How reliable is AI fraud detection for influencers working across markets?

We’ve been using AI-powered fraud detection tools for about eight months now, and I’m at the point where I trust them about 70% of the time. Which means I’m manually verifying the other 30%.

The issue is specific to bilingual and cross-market work: fraud patterns look different in different regions. What counts as suspicious in the US (sudden follower spikes, bot-like engagement patterns) might be completely normal in other markets. Or the fraud might be more sophisticated in one region and easier to spot in another.

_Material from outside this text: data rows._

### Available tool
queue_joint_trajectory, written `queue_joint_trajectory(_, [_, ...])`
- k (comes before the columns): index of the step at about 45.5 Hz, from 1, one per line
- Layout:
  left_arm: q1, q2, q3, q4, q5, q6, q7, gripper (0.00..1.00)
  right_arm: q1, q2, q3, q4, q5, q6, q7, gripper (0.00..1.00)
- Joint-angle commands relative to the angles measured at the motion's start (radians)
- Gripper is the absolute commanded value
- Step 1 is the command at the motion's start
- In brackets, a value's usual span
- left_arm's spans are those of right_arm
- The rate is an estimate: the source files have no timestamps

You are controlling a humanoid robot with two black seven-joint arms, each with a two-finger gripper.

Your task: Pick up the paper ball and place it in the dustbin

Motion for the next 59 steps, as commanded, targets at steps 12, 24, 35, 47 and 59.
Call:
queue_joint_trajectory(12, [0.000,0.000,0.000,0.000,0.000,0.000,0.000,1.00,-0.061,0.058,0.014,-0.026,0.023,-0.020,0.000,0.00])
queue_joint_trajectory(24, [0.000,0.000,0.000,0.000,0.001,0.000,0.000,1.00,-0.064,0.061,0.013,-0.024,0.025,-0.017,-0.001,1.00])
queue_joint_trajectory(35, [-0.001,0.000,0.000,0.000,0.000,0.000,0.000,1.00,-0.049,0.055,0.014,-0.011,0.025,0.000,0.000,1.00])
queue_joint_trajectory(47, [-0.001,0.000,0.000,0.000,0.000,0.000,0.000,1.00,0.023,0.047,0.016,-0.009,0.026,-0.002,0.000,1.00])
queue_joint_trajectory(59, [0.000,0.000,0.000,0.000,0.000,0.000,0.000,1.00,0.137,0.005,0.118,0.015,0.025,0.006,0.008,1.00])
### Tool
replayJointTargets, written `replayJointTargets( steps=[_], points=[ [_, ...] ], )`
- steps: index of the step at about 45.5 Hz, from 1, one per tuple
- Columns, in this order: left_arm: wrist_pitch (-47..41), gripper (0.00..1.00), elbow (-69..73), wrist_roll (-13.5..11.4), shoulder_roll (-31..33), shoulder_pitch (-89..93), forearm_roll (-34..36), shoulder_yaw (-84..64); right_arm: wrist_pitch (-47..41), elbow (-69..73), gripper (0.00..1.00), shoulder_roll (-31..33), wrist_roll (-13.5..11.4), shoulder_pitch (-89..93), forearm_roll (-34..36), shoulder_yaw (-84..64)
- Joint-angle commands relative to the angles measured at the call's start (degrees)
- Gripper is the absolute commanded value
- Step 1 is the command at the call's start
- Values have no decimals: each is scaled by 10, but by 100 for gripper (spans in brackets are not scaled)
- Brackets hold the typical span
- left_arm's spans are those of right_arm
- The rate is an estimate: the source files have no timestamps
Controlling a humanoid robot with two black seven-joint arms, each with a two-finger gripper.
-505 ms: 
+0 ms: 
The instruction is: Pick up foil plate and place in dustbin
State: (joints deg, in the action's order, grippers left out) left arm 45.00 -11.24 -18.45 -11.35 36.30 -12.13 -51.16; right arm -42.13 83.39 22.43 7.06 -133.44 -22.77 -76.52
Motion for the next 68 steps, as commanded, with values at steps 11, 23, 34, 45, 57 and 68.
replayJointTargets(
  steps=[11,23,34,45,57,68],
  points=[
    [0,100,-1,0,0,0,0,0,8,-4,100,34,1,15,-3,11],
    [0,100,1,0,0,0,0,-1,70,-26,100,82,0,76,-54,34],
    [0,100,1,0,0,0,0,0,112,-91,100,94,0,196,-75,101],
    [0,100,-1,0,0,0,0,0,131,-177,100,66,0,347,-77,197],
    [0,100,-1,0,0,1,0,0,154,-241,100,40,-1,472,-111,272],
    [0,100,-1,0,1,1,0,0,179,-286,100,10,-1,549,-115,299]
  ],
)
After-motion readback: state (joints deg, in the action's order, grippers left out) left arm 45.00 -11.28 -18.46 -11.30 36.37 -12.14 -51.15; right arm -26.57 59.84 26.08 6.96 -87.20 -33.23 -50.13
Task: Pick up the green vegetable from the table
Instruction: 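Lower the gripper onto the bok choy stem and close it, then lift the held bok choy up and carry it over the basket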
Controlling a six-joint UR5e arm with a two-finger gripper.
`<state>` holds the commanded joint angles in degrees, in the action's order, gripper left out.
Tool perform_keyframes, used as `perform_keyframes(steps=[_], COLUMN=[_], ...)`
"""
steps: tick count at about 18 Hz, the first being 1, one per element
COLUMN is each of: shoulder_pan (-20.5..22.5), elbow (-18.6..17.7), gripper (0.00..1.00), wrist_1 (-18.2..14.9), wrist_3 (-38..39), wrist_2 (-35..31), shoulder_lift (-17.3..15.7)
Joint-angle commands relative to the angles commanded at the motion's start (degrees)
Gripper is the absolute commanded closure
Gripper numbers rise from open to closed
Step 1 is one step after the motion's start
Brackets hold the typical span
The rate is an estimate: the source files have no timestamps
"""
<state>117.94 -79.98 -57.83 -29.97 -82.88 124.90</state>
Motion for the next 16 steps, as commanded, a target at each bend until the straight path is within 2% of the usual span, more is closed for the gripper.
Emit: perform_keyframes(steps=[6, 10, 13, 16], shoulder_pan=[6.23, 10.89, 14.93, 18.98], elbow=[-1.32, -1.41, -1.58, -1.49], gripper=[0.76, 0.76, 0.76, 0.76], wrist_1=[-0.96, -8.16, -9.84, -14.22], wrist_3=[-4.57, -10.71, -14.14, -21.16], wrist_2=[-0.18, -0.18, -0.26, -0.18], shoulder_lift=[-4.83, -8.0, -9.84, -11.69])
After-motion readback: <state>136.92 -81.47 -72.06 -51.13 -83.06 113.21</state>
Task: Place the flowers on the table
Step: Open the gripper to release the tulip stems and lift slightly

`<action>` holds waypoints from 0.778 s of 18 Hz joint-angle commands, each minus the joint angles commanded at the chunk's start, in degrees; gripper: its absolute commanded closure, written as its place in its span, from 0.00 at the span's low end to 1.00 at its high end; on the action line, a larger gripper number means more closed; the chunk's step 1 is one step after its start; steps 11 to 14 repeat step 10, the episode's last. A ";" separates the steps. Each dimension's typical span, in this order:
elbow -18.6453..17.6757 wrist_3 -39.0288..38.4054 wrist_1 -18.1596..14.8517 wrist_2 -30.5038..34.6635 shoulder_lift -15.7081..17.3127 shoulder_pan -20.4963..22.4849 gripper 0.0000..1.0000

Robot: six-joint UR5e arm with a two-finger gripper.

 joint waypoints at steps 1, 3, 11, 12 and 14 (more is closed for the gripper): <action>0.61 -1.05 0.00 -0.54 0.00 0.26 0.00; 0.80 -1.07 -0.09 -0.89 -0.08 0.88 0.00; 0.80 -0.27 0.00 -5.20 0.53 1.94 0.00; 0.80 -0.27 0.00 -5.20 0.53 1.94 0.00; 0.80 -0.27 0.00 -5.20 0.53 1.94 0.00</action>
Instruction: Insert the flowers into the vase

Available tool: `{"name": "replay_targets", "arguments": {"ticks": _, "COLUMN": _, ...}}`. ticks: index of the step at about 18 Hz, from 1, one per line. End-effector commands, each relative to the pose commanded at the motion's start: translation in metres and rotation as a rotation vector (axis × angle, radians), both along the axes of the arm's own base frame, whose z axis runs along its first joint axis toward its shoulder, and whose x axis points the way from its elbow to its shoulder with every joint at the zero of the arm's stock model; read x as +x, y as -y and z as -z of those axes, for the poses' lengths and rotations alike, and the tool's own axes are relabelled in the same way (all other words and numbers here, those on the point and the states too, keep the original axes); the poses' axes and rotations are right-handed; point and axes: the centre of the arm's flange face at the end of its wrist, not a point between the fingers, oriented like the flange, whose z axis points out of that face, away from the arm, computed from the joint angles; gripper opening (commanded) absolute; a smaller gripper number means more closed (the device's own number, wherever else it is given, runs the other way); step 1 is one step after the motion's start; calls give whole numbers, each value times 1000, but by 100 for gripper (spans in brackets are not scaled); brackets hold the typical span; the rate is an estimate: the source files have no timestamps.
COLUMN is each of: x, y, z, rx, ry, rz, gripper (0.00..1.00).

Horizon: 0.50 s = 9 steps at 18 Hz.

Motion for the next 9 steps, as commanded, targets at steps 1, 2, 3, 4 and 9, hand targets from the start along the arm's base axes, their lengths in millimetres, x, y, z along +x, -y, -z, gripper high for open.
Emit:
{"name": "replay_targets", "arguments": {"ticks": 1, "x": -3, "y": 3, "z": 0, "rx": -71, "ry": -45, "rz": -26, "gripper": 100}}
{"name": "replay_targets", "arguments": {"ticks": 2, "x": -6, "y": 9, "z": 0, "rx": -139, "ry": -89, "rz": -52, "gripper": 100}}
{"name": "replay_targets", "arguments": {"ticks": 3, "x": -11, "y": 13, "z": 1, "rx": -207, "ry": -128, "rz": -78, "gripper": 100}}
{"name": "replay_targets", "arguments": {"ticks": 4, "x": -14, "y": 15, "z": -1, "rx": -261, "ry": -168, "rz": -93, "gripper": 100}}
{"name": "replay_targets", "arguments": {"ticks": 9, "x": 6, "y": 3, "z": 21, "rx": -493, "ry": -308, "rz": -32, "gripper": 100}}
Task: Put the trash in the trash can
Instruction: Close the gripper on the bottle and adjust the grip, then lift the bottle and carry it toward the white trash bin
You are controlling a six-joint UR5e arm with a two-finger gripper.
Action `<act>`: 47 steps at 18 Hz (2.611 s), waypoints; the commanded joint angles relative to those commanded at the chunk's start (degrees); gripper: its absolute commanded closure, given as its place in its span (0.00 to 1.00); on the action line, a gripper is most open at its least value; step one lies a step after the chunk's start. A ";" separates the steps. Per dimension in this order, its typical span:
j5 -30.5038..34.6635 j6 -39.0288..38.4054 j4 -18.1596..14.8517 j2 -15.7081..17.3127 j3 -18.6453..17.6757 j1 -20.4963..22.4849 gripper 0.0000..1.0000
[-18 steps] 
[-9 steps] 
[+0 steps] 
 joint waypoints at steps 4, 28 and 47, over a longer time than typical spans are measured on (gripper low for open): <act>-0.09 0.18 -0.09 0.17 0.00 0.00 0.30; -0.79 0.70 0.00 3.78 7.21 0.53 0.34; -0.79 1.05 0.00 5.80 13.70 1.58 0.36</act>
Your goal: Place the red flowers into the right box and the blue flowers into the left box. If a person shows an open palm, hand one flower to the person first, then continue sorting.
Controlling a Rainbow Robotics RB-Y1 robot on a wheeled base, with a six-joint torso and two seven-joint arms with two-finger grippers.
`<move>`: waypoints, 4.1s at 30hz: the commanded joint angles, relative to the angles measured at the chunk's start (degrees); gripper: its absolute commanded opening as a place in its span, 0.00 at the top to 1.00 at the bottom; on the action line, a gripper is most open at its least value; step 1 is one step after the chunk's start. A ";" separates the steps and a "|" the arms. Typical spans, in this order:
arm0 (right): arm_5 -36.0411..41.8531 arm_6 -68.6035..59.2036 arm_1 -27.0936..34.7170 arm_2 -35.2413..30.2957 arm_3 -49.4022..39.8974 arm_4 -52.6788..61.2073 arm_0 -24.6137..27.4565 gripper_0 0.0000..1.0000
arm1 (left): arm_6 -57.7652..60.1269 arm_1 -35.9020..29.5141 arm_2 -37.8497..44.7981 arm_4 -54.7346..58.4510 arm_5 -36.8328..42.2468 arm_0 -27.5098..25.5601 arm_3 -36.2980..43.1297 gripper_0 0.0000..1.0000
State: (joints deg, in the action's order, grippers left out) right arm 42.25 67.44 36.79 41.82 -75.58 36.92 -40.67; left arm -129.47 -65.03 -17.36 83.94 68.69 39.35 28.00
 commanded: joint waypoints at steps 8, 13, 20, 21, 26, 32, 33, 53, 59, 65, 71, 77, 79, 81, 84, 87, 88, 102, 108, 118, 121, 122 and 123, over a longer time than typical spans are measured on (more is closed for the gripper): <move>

I ran a test recently where I flagged 20 influencers as potential fraud risks based on AI red flags across both markets. We investigated manually. What I found:

  • 8 were genuinely fraudulent (75% accuracy on actual fraud)
  • 7 were false positives (the engagement patterns were just culturally different)
  • 5 were borderline cases that probably had some bot engagement but were still worth partnering with

So the AI gave me a useful shortlist, but it created as many false positives as it caught real fraud. And in a bilingual context, false positives are expensive—you miss real partnerships.

I’ve started using the AI tool as a first filter (“here are the obvious red flags”), then I layer in secondary validation: manual profile review, comment quality assessment, audience demographic consistency. The AI is honestly better at catching egregious cases, but for the gray zone—which is where most cross-market influencers live—I don’t trust it yet.

Does this match what you’re seeing? At what confidence threshold do you actually move forward with a partnership, and how much time are you spending on manual verification?

Your 70% trust threshold is actually realistic, which is refreshing to hear. I’ve seen teams swing too far in either direction—either trusting AI completely (dangerous) or treating it as useless (wastes a good signal).

What we’ve built is a tiered trust model: we use AI as a screening layer for obvious fraud (the 70% it catches reliably), but for partnerships over a certain budget threshold, we add manual verification. The cost of verification is worth it versus the cost of a fraud partnership.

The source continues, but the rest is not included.